#### Task prompt
Copy exactly the lines of the data below that run from the line holding "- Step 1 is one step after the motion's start" through the line holding "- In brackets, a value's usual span", both ends included.

#### Dataset extract
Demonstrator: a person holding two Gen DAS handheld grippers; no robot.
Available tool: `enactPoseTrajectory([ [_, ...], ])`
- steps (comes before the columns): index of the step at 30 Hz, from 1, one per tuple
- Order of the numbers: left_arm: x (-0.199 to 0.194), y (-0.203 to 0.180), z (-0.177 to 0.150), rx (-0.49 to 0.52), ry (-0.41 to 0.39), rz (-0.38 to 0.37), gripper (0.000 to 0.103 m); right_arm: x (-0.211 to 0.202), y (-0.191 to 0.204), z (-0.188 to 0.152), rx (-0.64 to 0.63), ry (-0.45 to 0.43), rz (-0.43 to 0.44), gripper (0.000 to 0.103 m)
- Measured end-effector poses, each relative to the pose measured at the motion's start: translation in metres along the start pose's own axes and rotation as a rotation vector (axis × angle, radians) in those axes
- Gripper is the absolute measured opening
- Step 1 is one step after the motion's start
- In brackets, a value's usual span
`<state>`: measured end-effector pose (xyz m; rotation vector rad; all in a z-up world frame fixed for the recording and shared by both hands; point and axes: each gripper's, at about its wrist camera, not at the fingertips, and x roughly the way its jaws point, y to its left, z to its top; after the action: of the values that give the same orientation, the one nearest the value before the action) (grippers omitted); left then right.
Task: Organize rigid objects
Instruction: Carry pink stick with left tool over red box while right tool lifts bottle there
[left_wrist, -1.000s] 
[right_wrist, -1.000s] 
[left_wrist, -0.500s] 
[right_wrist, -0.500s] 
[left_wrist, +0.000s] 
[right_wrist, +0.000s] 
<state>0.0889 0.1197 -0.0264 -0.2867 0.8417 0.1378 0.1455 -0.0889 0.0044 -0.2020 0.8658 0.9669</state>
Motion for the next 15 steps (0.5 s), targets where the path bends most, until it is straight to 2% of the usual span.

#### Written response
- Step 1 is one step after the motion's start
- In brackets, a value's usual span

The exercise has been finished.